Banzato Erika, Roverato Alberto, Buja Alessandra, Boccuzzo Giovanna
Department of Statistical Sciences, University of Padova, via C. Battisti 241, 35121, Padova, Italy.
Department of Cardiologic, Vascular, and Thoracic Sciences and Public Health, University of Padova, via L. Loredan 18, 35131, Padova, Italy.
BMC Med Res Methodol. 2025 Apr 1;25(1):84. doi: 10.1186/s12874-025-02536-y.
The use of graphical models in the multimorbidity context is increasing in popularity due to their intuitive visualization of the results. A comprehensive understanding of the model itself is essential for its effective utilization and optimal application. This article is a practical guide on the use of graphical models to better understand multimorbidity. It provides a tutorial with a focus on the interpretation of the model structure and of the parameter values. In this study, we analyze data related to a cohort of 214,401 individuals, who were assisted by the Local Health Unit of the province of Padova (north-eastern Italy), collecting information from hospital discharge forms.
We explain some fundamental concepts, with special attention to the difference between marginal and conditional associations. We emphasize the importance of considering multimorbidity as a network, where the variables involved are part of an interconnected system of interactions, to correct for spurious effects in the analysis. We show how to analyze the network structure learned from the data by introducing and explaining some centrality measures. Finally, we compare the model obtained by adjusting for population characteristics with the results of a stratified analysis.
Using examples from the estimated model, we demonstrate the key differences between marginal and conditional associations.

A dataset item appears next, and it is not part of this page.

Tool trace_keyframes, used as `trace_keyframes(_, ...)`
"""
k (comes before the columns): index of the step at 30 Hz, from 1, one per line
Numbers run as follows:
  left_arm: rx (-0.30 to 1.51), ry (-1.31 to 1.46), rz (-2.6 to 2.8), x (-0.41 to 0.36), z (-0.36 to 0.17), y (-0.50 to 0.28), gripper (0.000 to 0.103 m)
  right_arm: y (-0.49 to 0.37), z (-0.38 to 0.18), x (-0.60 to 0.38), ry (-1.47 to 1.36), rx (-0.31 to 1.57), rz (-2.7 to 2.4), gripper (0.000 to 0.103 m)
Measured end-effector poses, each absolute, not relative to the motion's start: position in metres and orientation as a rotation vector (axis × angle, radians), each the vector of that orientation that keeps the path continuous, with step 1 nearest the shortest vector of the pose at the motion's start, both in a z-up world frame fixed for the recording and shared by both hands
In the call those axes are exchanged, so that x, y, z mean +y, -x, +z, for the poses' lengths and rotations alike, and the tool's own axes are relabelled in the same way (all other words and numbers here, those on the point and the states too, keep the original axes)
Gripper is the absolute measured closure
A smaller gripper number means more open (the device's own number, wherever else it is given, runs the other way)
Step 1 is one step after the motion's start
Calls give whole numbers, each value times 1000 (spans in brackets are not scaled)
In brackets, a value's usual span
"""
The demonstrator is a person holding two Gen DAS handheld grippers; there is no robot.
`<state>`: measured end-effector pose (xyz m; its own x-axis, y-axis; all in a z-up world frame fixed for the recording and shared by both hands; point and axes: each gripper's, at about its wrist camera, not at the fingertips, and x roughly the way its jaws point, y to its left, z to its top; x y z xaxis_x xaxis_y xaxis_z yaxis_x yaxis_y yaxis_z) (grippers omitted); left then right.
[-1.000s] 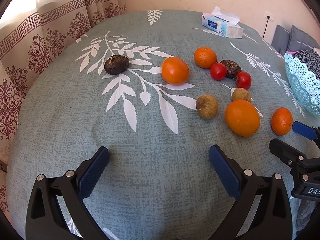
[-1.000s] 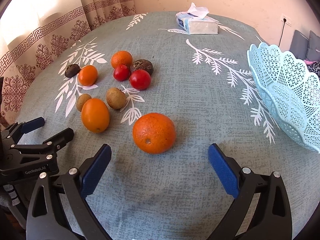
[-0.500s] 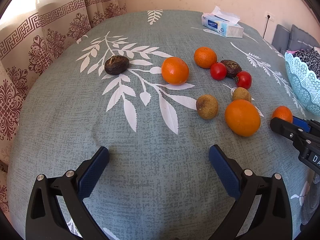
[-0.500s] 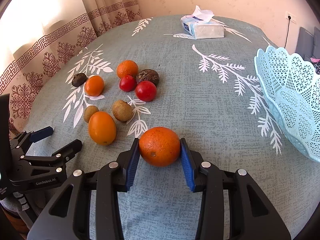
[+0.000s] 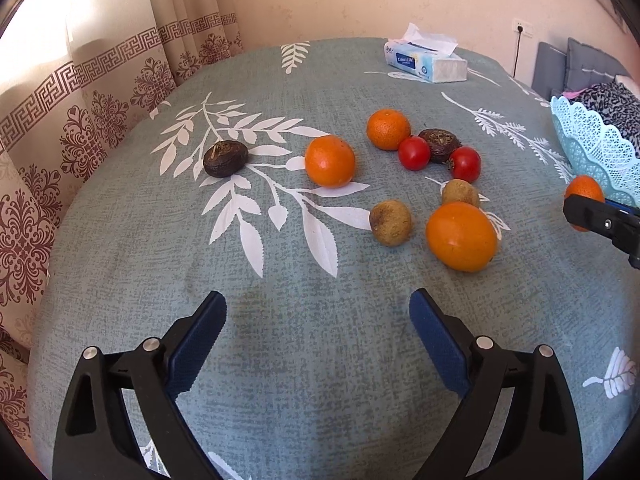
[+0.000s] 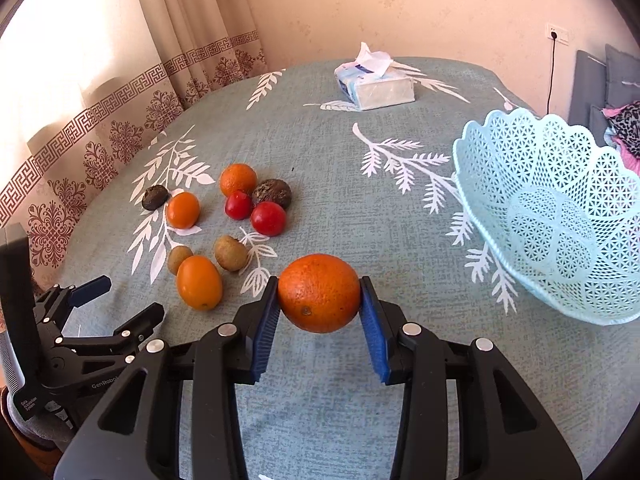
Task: Organize fruits
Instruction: 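Carry the large orange into the blue basket and open the right gripper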
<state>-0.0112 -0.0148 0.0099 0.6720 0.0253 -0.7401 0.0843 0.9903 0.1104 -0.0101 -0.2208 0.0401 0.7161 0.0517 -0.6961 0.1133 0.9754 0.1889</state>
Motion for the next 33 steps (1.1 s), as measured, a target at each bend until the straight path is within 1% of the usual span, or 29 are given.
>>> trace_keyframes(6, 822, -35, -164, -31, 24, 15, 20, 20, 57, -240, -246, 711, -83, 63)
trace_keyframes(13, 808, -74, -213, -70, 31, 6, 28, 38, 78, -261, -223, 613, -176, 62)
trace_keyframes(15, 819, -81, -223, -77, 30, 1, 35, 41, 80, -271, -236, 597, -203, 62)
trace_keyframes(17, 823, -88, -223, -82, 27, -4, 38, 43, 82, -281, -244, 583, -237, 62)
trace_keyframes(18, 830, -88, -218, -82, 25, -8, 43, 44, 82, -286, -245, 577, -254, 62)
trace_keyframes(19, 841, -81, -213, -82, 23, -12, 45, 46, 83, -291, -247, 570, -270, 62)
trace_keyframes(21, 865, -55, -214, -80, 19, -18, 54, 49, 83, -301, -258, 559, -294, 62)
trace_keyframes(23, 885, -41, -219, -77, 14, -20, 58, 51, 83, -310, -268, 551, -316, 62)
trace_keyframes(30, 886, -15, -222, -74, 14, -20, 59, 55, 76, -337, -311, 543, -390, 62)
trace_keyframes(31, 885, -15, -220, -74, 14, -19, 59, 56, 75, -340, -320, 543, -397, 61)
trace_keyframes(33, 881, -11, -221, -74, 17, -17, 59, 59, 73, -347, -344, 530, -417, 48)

Specifically, we show that, marginally, all variables appear associated, while this is not the case when considering conditional associations, where many variables appear to be conditionally independent given the others. We present the results from the analysis of centrality indices, revealing that cardiovascular diseases occupy a central position in the network, unlike more peripheral conditions such as sensory organ diseases. Finally, we illustrate the differences between networks estimated in subpopulations, highlighting how disease associations vary across different groups.
Graphical models are a versatile tool for analyzing multimorbidity, offering insights into disease associations while controlling for the effects of other variables. This paper provides an overview of graphical models without focusing on detailed methodology, highlighting their utility in understanding network structures and potential subgroup differences, such as gender-related variations in multimorbidity patterns.

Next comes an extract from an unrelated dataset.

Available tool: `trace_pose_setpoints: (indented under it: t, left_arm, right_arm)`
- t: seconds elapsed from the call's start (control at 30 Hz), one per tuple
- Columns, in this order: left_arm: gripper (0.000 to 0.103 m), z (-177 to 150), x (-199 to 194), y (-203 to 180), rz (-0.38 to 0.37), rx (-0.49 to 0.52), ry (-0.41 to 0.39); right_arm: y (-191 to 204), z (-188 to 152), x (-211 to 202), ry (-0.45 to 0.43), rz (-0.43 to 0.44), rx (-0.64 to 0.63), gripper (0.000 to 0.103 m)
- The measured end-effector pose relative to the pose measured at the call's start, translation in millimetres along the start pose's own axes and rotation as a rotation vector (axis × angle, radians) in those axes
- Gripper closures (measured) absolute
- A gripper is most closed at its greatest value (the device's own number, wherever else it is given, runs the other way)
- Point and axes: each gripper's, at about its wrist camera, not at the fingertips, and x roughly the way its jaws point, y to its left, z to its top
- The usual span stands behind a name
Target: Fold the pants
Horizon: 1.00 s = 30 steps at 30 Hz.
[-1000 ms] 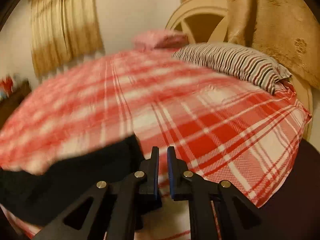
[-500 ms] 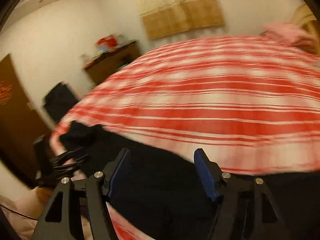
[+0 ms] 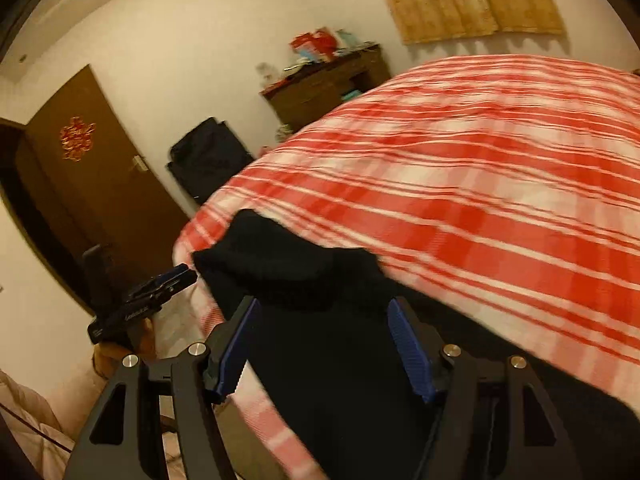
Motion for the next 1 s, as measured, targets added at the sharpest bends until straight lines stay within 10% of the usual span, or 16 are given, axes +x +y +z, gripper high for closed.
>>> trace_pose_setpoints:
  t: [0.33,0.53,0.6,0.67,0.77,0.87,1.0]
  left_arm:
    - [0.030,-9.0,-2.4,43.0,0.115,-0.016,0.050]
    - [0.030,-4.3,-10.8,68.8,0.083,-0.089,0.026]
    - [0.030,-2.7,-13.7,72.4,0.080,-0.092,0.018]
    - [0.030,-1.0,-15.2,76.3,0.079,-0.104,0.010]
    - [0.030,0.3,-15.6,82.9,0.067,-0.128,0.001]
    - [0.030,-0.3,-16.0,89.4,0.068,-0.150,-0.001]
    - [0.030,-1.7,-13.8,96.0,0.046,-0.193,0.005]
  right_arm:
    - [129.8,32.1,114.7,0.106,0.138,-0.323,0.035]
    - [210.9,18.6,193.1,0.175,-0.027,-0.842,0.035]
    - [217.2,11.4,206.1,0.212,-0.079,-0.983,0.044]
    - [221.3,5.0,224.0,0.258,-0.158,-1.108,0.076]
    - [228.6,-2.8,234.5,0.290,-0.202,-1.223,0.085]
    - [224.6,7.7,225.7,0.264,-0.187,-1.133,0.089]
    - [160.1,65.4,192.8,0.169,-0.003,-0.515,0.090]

由于图形模型能够直观地呈现结果,其在多病共患背景下的应用日益广泛。全面理解模型本身对于有效利用和优化应用至关重要。本文是关于使用图形模型以更好理解多病共患的实用指南。它提供了一个教程,重点在于模型结构和参数值的解释。在本研究中,我们分析了与214,401名个体队列相关的数据,这些个体由意大利东北部帕多瓦省的地方卫生单位提供协助,数据收集自医院出院表格。
我们解释了一些基本概念,特别关注边际关联和条件关联之间的差异。我们强调将多病共患视为一个网络的重要性,其中所涉及的变量是相互关联的交互系统的一部分,以便在分析中校正虚假效应。我们展示了如何通过引入和解释一些中心性度量来分析从数据中学习到的网络结构。最后,我们将通过调整人口特征得到的模型与分层分析的结果进行比较。

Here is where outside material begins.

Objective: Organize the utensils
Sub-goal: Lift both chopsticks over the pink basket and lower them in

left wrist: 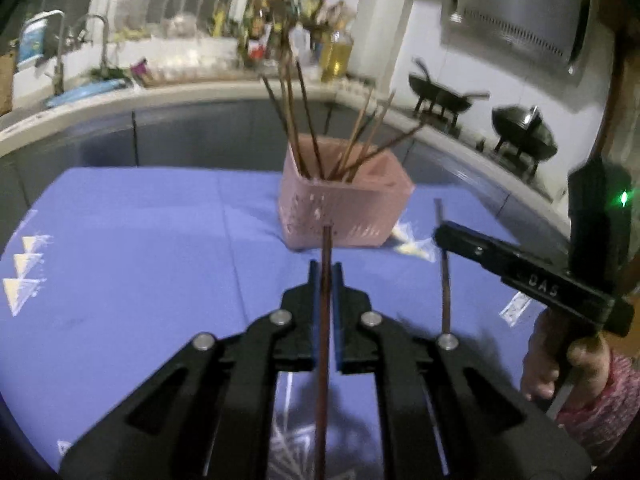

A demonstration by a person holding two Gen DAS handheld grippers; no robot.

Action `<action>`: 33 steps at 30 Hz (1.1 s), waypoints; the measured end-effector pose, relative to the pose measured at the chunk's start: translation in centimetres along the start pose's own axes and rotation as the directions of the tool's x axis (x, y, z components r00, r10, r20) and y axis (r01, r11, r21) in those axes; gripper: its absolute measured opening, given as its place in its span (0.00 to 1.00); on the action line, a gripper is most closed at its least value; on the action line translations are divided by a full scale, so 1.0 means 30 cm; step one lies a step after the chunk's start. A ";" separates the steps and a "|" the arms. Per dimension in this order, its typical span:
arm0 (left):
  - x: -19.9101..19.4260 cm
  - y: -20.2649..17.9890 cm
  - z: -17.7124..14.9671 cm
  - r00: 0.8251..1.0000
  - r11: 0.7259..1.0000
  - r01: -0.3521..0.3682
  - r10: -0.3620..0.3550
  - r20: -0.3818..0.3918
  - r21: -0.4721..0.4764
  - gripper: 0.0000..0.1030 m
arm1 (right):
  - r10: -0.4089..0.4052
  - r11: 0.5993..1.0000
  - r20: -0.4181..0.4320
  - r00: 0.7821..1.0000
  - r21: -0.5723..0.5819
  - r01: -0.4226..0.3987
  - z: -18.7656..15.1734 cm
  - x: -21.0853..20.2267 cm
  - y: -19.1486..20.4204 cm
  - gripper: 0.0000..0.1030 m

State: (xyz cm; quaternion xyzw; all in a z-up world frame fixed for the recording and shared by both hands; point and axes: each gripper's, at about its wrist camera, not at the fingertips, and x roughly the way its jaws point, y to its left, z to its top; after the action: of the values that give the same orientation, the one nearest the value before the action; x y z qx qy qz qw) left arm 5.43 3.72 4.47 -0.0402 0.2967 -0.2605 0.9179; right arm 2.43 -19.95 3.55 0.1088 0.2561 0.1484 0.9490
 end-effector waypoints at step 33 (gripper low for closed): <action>0.157 -0.127 0.668 0.938 0.994 -0.093 0.069 0.340 0.056 0.05 | -0.095 0.992 0.487 0.868 -0.021 0.121 0.554 0.050 -0.038 0.05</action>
State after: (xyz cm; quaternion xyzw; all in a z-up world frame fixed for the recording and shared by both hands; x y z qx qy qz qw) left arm 18.28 -3.56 19.33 -0.0393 0.1268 -0.2221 0.9660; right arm 12.54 -22.68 16.59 0.1037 0.0121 0.0695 0.9921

通过估计模型中的示例,我们展示了边际关联和条件关联之间的关键差异。具体而言,我们表明,从边际上看,所有变量似乎都有关联,而在考虑条件关联时情况并非如此,在条件关联中,许多变量在其他变量给定的情况下似乎是条件独立的。我们展示了中心性指标分析的结果,揭示心血管疾病在网络中占据中心位置,这与感觉器官疾病等更外围的疾病不同。最后,我们说明了亚人群中估计的网络之间的差异,突出了疾病关联在不同组之间的变化情况。
图形模型是分析多病共患的通用工具,在控制其他变量影响的同时,能深入了解疾病关联。本文提供了图形模型的概述,未侧重于详细方法,突出了它们在理解网络结构和潜在亚组差异(如多病共患模式中与性别相关的差异)方面的效用。